**Instructions for the task**
Once the line containing "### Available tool" is found in the entries below, reproduce it and every line after it, stopping at and including the line containing "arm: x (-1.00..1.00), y"; reproduce nothing else, and keep each line exact.

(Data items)

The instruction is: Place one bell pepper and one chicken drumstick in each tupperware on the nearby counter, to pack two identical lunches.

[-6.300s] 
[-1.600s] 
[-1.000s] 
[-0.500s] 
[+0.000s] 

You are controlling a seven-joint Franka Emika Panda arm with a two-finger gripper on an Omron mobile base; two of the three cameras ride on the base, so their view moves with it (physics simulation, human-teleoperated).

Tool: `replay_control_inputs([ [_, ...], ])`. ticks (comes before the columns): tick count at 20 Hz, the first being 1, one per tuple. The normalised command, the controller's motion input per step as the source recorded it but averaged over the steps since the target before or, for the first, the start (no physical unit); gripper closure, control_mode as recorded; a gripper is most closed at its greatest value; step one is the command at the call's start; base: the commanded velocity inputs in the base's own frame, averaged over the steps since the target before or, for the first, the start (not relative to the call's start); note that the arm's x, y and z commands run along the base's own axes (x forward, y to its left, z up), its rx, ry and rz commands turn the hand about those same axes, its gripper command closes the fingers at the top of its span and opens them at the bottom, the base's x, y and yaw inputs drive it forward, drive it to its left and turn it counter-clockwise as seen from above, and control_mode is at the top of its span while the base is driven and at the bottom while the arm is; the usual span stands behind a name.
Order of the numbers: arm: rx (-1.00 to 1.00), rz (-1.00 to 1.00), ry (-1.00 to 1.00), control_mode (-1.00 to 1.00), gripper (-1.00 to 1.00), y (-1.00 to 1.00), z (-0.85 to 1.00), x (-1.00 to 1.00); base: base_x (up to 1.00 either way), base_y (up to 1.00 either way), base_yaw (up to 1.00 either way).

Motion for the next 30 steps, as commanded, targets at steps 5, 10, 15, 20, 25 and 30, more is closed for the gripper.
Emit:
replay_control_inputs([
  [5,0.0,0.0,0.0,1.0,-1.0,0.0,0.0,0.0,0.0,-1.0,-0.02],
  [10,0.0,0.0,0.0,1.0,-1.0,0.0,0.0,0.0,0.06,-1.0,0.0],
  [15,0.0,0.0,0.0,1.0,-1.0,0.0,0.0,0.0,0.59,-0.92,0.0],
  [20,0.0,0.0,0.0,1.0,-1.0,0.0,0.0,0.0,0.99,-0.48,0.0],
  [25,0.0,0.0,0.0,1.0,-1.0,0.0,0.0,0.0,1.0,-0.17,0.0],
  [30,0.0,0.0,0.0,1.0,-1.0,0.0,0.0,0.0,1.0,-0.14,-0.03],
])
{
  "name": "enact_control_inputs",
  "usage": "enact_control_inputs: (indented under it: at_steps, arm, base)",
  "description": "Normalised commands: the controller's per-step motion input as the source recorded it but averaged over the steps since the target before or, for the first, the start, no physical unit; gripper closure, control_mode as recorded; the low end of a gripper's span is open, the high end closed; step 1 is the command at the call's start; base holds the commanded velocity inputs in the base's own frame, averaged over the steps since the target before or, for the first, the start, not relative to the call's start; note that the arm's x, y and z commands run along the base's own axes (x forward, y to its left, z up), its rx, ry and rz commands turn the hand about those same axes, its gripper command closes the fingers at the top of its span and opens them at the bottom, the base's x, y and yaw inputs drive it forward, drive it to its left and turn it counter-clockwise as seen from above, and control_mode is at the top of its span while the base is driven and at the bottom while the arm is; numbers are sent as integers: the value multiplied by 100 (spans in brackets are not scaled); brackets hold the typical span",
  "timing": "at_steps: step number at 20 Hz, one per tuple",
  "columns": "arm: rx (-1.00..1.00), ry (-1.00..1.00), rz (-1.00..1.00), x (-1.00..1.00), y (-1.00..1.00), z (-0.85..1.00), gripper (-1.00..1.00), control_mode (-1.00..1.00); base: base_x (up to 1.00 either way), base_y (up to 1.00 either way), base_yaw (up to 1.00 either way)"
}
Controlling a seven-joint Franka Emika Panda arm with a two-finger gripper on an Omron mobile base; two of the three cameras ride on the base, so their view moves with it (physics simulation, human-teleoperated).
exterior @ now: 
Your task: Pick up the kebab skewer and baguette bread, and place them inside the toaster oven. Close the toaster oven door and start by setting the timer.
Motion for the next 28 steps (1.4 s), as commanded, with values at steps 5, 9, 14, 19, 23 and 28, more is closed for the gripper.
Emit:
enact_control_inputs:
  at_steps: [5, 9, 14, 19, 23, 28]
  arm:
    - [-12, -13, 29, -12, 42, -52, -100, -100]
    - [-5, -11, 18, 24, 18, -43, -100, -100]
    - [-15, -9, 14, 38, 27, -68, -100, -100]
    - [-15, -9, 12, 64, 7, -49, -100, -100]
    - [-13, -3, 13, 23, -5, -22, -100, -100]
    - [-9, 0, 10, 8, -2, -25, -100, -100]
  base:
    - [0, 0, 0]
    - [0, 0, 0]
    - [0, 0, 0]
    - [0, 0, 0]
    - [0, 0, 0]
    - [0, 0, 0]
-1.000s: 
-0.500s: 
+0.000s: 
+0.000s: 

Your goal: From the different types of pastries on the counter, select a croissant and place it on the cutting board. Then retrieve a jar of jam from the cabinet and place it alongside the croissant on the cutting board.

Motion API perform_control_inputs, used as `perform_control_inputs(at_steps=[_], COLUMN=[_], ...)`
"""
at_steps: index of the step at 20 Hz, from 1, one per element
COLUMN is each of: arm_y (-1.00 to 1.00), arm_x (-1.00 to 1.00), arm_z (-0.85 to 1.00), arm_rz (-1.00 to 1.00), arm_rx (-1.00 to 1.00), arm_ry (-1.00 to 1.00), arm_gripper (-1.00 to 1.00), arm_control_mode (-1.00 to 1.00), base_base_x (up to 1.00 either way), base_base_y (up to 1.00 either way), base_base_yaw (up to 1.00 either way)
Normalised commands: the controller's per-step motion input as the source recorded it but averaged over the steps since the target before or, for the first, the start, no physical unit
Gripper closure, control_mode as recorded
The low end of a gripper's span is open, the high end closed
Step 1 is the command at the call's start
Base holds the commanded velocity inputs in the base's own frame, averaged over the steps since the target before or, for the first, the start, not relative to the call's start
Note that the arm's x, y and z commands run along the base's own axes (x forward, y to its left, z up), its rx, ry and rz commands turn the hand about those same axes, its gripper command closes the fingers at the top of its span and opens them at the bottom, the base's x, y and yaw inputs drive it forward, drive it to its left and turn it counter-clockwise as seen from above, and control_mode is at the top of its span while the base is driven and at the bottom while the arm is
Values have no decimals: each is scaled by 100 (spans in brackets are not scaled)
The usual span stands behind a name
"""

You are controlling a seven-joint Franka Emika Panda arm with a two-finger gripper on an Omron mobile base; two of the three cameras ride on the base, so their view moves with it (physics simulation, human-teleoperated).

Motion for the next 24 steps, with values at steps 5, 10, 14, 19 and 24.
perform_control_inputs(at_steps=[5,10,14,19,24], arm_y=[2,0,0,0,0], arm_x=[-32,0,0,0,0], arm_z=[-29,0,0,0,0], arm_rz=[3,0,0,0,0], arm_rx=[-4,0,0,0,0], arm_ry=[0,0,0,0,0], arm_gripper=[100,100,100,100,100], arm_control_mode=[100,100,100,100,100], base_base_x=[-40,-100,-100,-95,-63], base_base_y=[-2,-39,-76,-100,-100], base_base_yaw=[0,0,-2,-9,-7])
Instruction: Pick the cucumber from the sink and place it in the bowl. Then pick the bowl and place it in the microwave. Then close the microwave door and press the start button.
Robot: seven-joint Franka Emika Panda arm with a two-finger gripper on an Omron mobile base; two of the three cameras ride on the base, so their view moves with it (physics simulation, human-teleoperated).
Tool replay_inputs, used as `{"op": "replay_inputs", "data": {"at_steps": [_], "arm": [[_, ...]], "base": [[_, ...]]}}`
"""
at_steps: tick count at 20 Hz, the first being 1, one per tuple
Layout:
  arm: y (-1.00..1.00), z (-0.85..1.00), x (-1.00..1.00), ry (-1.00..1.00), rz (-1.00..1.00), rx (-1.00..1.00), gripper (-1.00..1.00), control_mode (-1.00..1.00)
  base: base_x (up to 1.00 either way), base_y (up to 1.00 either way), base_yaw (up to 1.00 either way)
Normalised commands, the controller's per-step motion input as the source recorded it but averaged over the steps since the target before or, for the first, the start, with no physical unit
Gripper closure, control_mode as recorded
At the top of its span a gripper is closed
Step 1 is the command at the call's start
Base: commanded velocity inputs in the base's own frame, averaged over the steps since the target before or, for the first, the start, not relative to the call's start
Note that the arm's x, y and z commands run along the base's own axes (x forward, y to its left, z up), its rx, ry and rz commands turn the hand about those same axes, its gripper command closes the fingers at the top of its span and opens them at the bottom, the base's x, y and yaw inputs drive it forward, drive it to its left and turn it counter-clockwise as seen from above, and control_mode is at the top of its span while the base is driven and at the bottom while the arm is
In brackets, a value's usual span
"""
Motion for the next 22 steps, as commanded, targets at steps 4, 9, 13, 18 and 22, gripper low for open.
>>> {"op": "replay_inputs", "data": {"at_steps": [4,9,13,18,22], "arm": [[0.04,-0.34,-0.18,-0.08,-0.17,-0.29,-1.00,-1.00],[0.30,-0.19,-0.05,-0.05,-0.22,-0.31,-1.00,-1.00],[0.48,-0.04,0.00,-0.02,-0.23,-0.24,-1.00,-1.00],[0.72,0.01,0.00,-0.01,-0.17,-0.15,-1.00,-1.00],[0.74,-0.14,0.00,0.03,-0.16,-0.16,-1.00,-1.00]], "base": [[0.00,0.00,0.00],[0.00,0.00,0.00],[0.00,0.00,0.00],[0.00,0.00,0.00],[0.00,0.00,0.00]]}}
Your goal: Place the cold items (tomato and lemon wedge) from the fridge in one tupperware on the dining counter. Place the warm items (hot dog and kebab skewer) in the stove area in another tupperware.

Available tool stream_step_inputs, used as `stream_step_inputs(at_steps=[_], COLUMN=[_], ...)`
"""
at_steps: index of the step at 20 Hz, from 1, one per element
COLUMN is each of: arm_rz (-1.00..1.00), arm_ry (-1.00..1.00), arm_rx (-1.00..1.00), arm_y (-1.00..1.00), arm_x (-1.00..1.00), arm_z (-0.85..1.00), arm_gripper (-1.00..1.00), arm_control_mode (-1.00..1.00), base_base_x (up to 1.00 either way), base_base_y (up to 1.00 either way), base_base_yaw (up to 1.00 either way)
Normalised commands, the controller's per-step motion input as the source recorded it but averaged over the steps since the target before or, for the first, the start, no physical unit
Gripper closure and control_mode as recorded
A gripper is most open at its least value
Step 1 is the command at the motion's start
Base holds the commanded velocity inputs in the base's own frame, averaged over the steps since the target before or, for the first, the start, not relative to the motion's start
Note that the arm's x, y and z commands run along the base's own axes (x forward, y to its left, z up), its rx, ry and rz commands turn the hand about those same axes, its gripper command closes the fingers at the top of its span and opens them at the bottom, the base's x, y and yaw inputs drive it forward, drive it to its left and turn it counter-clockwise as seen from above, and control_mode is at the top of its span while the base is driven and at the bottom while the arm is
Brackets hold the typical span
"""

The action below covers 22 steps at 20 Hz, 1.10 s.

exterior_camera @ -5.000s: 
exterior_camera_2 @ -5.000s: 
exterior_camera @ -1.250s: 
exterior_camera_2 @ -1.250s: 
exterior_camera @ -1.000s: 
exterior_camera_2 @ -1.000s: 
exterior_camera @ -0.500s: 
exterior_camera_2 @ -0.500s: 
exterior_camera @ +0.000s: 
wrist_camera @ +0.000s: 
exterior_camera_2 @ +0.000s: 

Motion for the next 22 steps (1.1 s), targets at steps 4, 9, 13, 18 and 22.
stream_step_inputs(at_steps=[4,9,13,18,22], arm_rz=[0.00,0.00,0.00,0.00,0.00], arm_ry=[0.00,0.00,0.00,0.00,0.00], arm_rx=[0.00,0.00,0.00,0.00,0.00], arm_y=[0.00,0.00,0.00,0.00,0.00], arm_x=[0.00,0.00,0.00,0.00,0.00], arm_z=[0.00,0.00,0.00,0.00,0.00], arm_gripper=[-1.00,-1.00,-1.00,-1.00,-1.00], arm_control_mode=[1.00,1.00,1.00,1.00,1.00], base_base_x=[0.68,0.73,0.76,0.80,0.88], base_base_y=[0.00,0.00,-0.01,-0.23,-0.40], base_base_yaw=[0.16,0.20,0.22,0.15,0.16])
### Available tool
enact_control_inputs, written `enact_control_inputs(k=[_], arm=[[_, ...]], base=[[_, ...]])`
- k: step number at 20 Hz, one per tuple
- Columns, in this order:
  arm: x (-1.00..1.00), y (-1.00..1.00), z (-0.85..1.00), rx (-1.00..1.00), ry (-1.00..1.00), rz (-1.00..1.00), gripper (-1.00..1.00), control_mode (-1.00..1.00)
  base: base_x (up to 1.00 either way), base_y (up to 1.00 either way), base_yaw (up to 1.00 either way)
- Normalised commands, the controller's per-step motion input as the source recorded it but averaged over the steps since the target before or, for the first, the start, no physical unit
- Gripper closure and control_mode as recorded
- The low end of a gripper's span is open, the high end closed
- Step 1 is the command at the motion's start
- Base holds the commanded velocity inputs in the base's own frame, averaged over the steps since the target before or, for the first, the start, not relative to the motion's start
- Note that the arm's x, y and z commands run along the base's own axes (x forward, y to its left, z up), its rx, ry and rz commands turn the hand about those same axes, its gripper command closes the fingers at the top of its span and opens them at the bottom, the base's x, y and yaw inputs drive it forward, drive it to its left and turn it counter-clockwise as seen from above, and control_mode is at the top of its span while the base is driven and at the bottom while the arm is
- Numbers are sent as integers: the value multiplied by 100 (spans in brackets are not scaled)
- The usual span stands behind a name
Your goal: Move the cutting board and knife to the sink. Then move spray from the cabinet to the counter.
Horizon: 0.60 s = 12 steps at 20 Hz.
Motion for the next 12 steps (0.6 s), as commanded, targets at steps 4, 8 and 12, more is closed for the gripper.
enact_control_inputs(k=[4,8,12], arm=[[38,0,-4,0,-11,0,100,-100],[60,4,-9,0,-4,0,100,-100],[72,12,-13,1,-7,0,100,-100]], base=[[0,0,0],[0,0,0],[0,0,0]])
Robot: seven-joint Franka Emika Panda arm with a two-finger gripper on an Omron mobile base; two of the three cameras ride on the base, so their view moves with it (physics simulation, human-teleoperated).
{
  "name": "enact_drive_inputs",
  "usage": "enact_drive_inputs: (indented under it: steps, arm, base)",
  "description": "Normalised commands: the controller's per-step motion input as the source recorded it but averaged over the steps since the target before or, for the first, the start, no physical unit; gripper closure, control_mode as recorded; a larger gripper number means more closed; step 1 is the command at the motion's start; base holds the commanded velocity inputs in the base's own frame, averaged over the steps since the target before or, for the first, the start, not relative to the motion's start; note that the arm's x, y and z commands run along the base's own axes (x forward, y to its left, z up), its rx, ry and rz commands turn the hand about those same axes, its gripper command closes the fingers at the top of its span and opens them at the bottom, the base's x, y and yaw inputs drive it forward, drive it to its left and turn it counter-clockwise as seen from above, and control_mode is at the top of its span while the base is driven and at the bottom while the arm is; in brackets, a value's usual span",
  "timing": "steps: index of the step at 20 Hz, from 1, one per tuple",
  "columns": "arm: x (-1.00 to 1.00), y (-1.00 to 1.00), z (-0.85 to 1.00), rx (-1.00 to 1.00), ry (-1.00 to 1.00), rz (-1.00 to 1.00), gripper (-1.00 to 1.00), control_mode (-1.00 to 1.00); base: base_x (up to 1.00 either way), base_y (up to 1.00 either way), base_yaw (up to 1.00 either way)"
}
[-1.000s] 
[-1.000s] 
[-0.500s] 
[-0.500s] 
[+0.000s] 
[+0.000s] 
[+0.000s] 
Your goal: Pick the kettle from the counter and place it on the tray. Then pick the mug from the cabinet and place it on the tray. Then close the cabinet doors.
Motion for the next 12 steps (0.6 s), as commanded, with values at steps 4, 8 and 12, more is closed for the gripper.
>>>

**Written reply**
### Available tool
enact_control_inputs, written `enact_control_inputs(k=[_], arm=[[_, ...]], base=[[_, ...]])`
- k: step number at 20 Hz, one per tuple
- Columns, in this order:
  arm: x (-1.00..1.00), y (-1.00..1.00), z (-0.85..1.00), rx (-1.00..1.00), ry (-1.00..1.00), rz (-1.00..1.00), gripper (-1.00..1.00), control_mode (-1.00..1.00)

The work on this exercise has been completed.